§ AIM OF THE TASK
The entries that follow include a run beginning at the line with "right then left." and ending at the line with "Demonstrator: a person"; restate that run word for word and leave the rest out.

§ Records contained in a dataset
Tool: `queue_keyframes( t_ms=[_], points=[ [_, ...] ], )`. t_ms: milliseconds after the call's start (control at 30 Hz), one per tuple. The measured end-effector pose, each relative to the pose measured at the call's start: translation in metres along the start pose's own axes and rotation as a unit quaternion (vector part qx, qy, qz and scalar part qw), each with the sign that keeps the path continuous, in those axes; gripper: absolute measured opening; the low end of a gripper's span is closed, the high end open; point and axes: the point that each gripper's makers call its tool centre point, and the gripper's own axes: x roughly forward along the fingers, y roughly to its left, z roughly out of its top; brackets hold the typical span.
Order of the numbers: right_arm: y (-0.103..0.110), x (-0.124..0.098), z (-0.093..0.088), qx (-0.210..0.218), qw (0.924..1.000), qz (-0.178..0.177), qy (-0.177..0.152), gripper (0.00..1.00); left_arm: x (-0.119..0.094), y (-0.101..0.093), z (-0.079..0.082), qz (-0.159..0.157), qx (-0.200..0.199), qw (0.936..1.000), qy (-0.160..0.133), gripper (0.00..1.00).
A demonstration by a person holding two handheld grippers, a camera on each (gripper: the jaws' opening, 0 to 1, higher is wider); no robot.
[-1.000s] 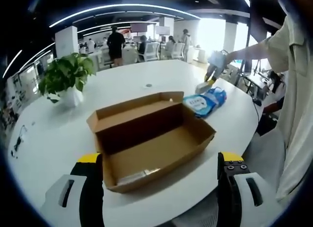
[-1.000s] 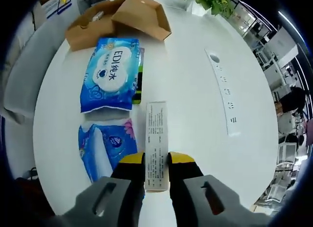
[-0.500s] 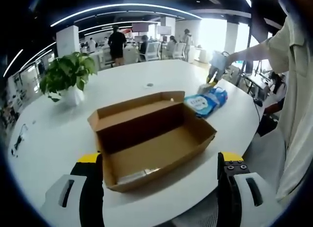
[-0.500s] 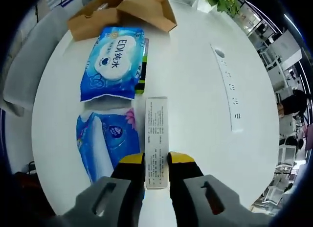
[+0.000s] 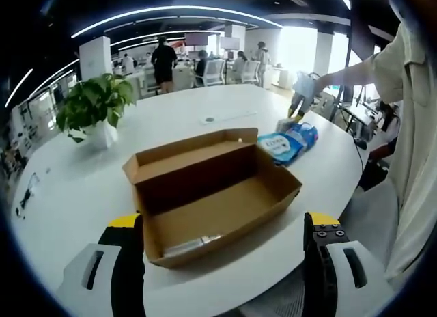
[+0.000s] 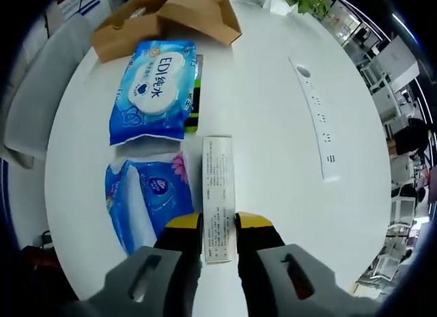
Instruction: Operate the shoe box by opening the lid, removing the specified soft item, and placing it in the target area until the item is outside and the box remains undamaged.
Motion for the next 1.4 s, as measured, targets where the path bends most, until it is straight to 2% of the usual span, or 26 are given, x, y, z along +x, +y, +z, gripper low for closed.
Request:
queue_keyframes(
  t_ms=[267,333,467,567,933,1400],
  points=[
    [-0.008,-0.008,0.003,0.025,0.9992,-0.03,-0.009,0.27,0.0,0.001,0.0,0.001,0.0,1.0,-0.005,1.0],
    [-0.016,-0.014,0.004,0.053,0.9968,-0.057,-0.021,0.3,-0.001,0.001,0.001,0.0,0.0,1.0,-0.009,1.0],
    [-0.012,-0.023,0.002,0.072,0.9951,-0.062,-0.029,0.33,-0.002,0.0,0.001,-0.002,0.003,0.9999,-0.012,1.0],
    [-0.009,-0.028,0.0,0.114,0.9903,-0.065,-0.046,0.37,-0.003,-0.001,0.002,-0.002,0.003,0.9998,-0.017,1.0],
    [0.016,-0.046,-0.016,0.155,0.9833,-0.077,-0.057,0.42,-0.005,-0.007,-0.003,-0.012,0.006,0.9997,-0.022,1.0],
    [0.064,-0.046,-0.044,0.203,0.9747,-0.074,-0.055,0.45,-0.009,-0.01,-0.003,-0.014,0.007,0.9995,-0.028,1.0]
  ],
)
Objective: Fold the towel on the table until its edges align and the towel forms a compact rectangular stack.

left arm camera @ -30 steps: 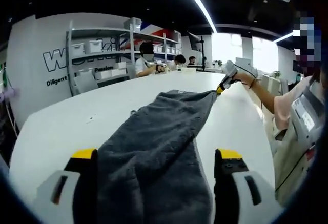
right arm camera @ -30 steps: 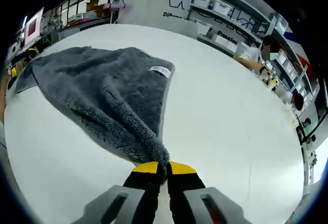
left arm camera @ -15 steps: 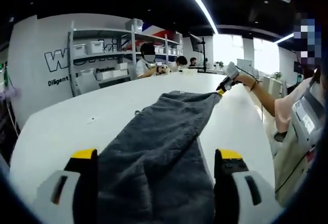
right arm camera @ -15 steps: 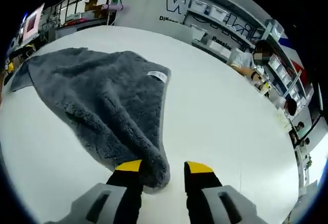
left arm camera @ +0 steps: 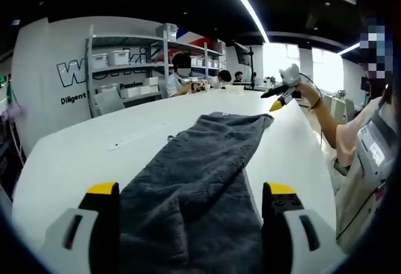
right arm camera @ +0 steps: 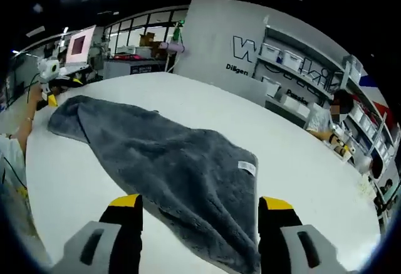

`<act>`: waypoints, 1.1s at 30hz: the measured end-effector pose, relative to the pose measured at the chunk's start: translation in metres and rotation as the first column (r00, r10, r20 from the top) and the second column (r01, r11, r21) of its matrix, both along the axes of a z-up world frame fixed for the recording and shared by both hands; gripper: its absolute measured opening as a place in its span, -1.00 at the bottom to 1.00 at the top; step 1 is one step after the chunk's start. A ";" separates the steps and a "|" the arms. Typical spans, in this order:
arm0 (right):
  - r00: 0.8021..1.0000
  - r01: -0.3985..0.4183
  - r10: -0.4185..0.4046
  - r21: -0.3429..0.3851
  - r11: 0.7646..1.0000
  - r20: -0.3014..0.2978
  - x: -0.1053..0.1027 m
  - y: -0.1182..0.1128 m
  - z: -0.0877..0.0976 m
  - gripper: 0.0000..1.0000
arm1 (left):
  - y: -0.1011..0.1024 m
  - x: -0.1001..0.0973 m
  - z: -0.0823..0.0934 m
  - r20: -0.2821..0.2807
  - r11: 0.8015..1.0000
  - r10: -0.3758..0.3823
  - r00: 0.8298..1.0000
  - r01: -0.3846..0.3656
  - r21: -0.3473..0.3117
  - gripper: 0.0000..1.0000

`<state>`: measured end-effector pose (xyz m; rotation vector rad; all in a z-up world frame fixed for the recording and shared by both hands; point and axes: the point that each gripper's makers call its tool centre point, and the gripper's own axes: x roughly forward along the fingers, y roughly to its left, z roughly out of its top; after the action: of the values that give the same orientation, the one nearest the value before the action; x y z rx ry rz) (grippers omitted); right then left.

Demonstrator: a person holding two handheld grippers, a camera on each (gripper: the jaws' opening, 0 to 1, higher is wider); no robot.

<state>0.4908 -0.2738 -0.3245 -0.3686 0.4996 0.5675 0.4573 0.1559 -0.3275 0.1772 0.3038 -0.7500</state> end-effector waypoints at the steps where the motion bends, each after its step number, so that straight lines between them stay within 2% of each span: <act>1: 1.000 -0.026 0.026 0.008 1.000 0.007 0.001 0.010 0.001 0.68 | 0.000 0.000 0.000 0.001 1.000 0.001 1.000 -0.001 -0.001 0.99; 3: 0.999 -0.039 0.039 0.011 0.999 0.027 0.004 0.024 0.002 0.80 | 0.001 0.000 0.000 0.002 1.000 0.006 1.000 -0.006 0.001 0.99; 7: 0.996 -0.085 0.084 0.018 0.996 0.015 0.011 0.049 -0.004 0.96 | 0.005 0.003 -0.003 -0.005 1.000 0.024 1.000 -0.024 0.010 0.99; 9: 0.991 -0.130 0.131 0.058 0.990 -0.012 0.012 0.068 -0.012 0.99 | 0.006 0.004 -0.004 -0.007 0.999 0.029 1.000 -0.029 0.015 0.99; 13: 0.988 -0.148 0.151 0.096 0.984 -0.028 0.020 0.082 -0.023 0.99 | 0.006 0.004 -0.002 -0.011 1.000 0.031 0.999 -0.031 0.000 0.99; 16: 0.988 -0.148 0.152 0.109 0.983 -0.027 0.023 0.086 -0.032 0.99 | 0.010 0.005 -0.003 -0.009 0.999 0.053 0.999 -0.053 0.005 0.99; 19: 0.986 -0.162 0.165 0.100 0.982 -0.026 0.016 0.086 -0.040 0.99 | 0.016 0.007 -0.002 -0.002 0.996 0.082 0.997 -0.082 0.017 0.99; 21: 0.986 -0.153 0.158 0.097 0.983 -0.044 0.012 0.084 -0.044 0.99 | 0.019 0.009 -0.001 -0.006 0.995 0.098 0.995 -0.098 0.001 0.99; 27: 0.988 -0.148 0.152 0.099 0.984 -0.037 0.012 0.081 -0.045 0.99 | 0.030 0.013 -0.006 -0.020 0.989 0.150 0.989 -0.149 0.007 0.99; 33: 0.989 -0.138 0.142 0.109 0.984 -0.034 0.011 0.079 -0.043 0.99 | 0.039 0.017 0.000 -0.025 0.980 0.191 0.981 -0.193 -0.058 0.96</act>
<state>0.5022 -0.1952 -0.3674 -0.2919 0.4840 0.7366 0.4747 0.1949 -0.3274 0.0821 0.3112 -0.5688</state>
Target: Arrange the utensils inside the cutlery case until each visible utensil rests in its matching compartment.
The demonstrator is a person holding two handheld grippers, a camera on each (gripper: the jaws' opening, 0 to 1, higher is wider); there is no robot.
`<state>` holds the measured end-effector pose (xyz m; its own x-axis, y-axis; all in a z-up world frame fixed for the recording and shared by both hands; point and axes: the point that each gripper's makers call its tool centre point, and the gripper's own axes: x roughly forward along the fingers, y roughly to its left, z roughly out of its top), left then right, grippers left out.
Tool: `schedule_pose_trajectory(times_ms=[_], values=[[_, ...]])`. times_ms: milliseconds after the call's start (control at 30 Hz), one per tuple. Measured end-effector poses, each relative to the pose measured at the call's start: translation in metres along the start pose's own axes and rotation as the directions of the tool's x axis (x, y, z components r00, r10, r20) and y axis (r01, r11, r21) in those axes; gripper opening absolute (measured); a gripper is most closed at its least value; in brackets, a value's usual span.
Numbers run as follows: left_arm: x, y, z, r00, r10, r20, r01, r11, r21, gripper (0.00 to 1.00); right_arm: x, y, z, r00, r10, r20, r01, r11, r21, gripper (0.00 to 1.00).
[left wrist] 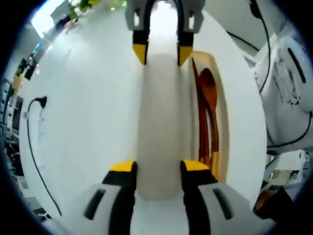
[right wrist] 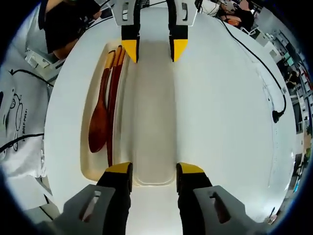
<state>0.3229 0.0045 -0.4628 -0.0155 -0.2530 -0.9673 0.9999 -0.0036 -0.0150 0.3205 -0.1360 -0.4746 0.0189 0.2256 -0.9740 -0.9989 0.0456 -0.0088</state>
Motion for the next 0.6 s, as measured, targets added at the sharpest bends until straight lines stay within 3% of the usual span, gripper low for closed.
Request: schedule_pose_trajectory(times_ms=[100,333,600], values=[[-0.003,-0.001,0.001,1.000,0.008,-0.005,-0.008,1.000,0.008,0.36,-0.009,0.000,0.002,1.000,-0.010,-0.006,0.010,1.000,-0.003,0.34],[0.000,-0.009,-0.001,1.000,0.007,0.001,-0.007,1.000,0.012,0.36,-0.007,0.010,0.001,1.000,-0.010,-0.024,0.010,1.000,0.001,0.34],[-0.027,-0.008,0.004,0.998,0.059,0.009,-0.059,0.998,0.026,0.36,-0.036,0.010,0.010,0.998,-0.060,-0.004,0.060,0.998,-0.004,0.35]])
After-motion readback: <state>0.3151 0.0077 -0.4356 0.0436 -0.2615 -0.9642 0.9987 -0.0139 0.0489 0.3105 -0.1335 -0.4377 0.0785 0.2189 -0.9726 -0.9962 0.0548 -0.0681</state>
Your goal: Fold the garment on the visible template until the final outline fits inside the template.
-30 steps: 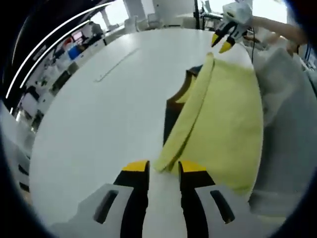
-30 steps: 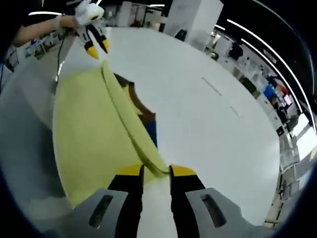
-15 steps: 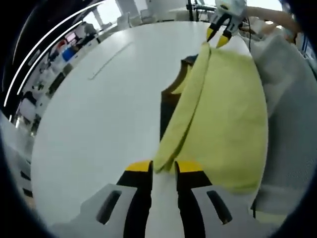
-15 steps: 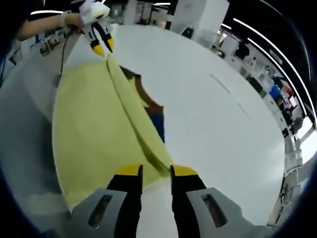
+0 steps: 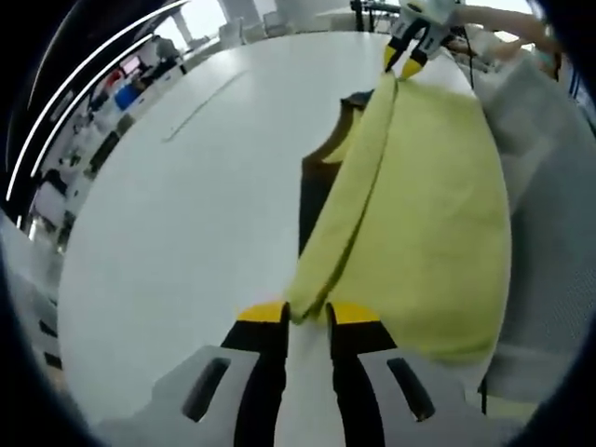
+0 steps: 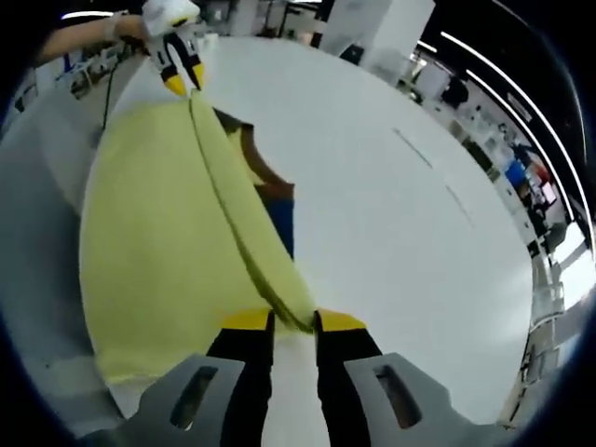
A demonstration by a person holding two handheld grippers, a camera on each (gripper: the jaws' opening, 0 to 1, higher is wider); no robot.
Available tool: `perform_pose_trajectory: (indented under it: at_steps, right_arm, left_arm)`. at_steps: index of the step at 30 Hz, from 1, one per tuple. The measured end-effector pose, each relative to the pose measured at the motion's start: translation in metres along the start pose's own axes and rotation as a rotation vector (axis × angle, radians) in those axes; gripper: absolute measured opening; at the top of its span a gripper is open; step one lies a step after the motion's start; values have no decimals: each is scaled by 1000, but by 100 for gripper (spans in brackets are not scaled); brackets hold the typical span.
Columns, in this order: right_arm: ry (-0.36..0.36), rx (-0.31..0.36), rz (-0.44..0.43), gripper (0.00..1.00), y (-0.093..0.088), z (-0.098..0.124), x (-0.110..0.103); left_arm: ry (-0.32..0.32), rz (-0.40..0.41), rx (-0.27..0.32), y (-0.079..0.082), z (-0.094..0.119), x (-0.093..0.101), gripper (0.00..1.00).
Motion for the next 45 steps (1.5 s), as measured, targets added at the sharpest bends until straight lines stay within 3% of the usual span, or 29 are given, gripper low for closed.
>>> perform_pose_trajectory:
  at_steps: [20,34,45]
  right_arm:
    - [4,-20,-4,3,-6,-1,1]
    - [5,42,-113,2,-4,5,9]
    - [18,88,-218,2,-4,4,19]
  left_arm:
    - [31,16,-3,-3,-2,-2,0]
    - [43,81,-5,2,-3,-14,0]
    - [56,181,0,1,-10,-25,0]
Point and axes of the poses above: the point that each gripper's makers call its tool centre point, and the gripper's own axes: z roughly backward along the fingers, x roughly to its right, y roughly out of its top, the point moved 7 cm from there along z, roughly backward along the fingers, and after that the axes turned 11 degrees about y, right-handed, at the moved point
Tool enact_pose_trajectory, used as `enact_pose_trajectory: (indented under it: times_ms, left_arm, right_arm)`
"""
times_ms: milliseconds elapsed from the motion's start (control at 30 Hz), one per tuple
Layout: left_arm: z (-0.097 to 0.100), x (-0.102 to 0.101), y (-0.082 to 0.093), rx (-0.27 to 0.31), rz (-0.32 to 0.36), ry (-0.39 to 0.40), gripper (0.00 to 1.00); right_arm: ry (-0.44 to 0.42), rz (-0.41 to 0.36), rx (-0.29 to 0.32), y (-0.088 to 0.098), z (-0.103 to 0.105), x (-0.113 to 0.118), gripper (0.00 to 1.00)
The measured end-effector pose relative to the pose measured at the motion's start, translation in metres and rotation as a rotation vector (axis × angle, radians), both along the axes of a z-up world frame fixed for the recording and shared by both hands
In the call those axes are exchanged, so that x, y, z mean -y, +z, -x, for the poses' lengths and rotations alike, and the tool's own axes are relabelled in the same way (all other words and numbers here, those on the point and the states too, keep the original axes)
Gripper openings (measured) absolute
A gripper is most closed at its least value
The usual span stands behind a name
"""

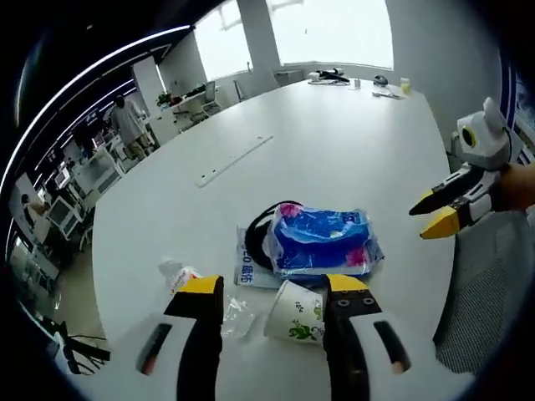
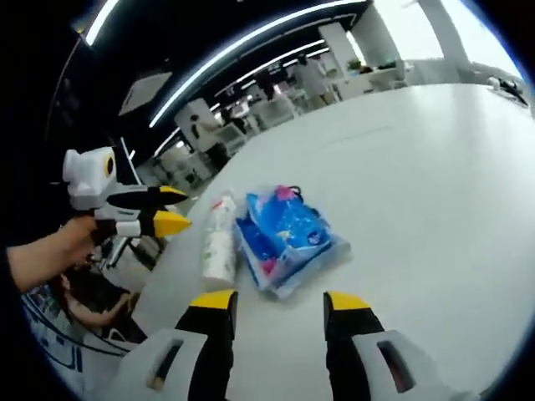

§ ANSWER SPACE
`<state>`: measured end-effector pose (xyz m; rotation vector rad; all in a z-up world frame fixed for the recording and shared by both hands; point and axes: the point that each gripper's makers call its tool centre point, and the gripper's own axes: x roughly forward along the fingers, y roughly to its left, z roughly out of its top; after the action: of the values that give the same orientation, the one nearest the value before the action; x y z rx ry rz) (grippers omitted); right then left.

Demonstrator: a person holding two handheld grippers, a camera on each (gripper: the jaws' opening, 0 to 1, higher is wider); no robot.

This completes the output.